**What you should do**: Your reply should be the whole listing, copied exactly, with the pictures left out.

*** Recorded data ***

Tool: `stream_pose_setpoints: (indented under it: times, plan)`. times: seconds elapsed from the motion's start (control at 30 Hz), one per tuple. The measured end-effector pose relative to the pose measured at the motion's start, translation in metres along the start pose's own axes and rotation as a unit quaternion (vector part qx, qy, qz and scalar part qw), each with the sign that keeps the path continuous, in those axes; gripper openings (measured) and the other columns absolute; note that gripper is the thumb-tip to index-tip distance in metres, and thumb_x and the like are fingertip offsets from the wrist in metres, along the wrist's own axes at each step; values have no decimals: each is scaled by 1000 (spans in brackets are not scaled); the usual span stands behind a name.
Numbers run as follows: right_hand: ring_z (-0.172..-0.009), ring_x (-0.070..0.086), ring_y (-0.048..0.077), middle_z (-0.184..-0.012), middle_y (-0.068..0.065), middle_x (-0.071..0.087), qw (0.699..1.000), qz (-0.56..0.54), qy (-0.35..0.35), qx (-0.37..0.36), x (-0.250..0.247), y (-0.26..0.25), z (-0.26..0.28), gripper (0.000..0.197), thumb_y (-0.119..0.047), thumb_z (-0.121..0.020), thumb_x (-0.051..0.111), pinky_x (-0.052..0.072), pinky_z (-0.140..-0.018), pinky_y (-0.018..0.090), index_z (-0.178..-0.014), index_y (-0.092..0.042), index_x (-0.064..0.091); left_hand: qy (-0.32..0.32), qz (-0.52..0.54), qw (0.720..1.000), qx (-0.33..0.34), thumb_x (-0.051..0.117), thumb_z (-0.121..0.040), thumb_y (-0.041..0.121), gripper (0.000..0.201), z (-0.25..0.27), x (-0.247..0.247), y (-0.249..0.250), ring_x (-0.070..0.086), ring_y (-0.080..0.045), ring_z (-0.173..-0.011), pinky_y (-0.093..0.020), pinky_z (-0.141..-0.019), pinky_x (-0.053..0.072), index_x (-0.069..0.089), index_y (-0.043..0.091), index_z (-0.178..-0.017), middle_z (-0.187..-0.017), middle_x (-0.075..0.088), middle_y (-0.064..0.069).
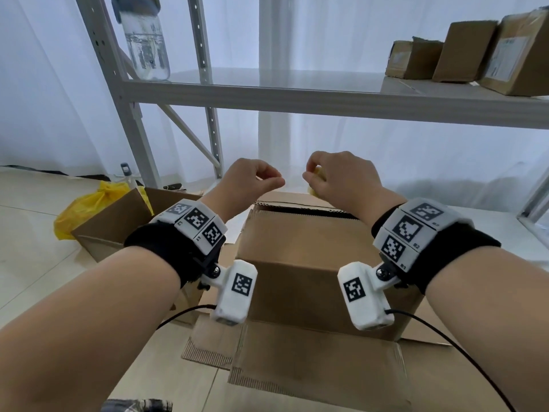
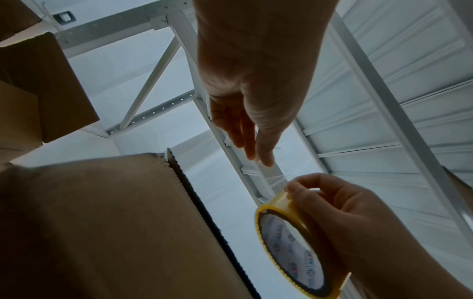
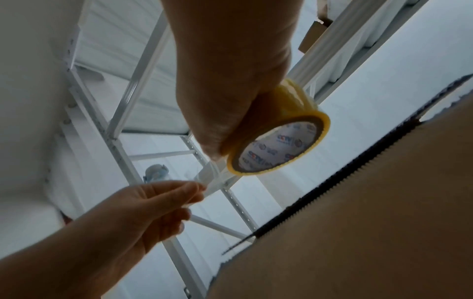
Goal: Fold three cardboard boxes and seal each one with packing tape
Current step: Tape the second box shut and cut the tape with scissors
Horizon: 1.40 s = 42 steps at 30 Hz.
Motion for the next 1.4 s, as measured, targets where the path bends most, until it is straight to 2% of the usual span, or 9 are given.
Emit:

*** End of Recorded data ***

**Result below**:
Tool: `stream_pose_setpoints: (indented under it: times, plan)`. times: seconds elapsed from the motion's start (control at 30 Hz), one per tuple. The measured end-effector pose relative to the pose measured at the motion's start, translation in metres along the start pose's own axes and rotation as a unit quaternion (vector part qx, qy, qz and scalar part qw), each with the sign that keeps the path continuous, in those axes; gripper openings (measured) and the other columns absolute; note that gripper is the thumb-tip to index-tip distance in metres, and thumb_x and the like are fingertip offsets from the wrist in metres, along the wrist's own axes at each step; values have no decimals: each is scaled by 1000 (spans in brackets are not scaled); the usual span stands behind a name.
Numbers run as follows: right_hand: ring_z (-0.172..-0.009), ring_x (-0.070..0.086), ring_y (-0.048..0.077), middle_z (-0.184..-0.012), middle_y (-0.068..0.065), middle_x (-0.071..0.087), qw (0.699..1.000), qz (-0.56..0.54), qy (-0.35..0.35), qx (-0.37..0.36), x (-0.250..0.247), y (-0.26..0.25), z (-0.26..0.28), gripper (0.000..0.197), thumb_y (-0.119..0.047), thumb_z (-0.121..0.020), thumb_x (-0.051..0.111), pinky_x (-0.052..0.072), pinky_z (-0.140..-0.018), pinky_y (-0.018..0.090), index_z (-0.178..-0.014), index_y (-0.092..0.042), index_x (-0.064..0.091); left_hand: qy (-0.32..0.32), qz (-0.52..0.54), qw (0.720..1.000), qx (-0.33..0.34), thumb_x (-0.051..0.117), thumb_z (-0.121..0.040), thumb_y (-0.041..0.121), gripper (0.000..0.201), z (-0.25..0.27), x (-0.247..0.247), y (-0.249..0.250), ring_x (-0.070..0.086), ring_y (-0.080..0.045), ring_z (-0.173..-0.011), pinky_y (-0.093..0.020), pinky_z (-0.141..-0.019), pinky_x (-0.053..0.072), index_x (-0.069..0.089), index_y (-0.043..0.091), index_z (-0.178..-0.017), middle_z (-0.187..-0.017), middle_x (-0.075..0.088), middle_y (-0.064..0.069).
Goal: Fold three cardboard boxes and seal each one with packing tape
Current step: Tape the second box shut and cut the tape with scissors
Horizon: 1.40 s = 42 steps at 30 Hz.
Motion for the next 1.4 s, as measured, targets where the path bends most, until it is straight to 2% of the usual span, or 9 are given.
Emit:

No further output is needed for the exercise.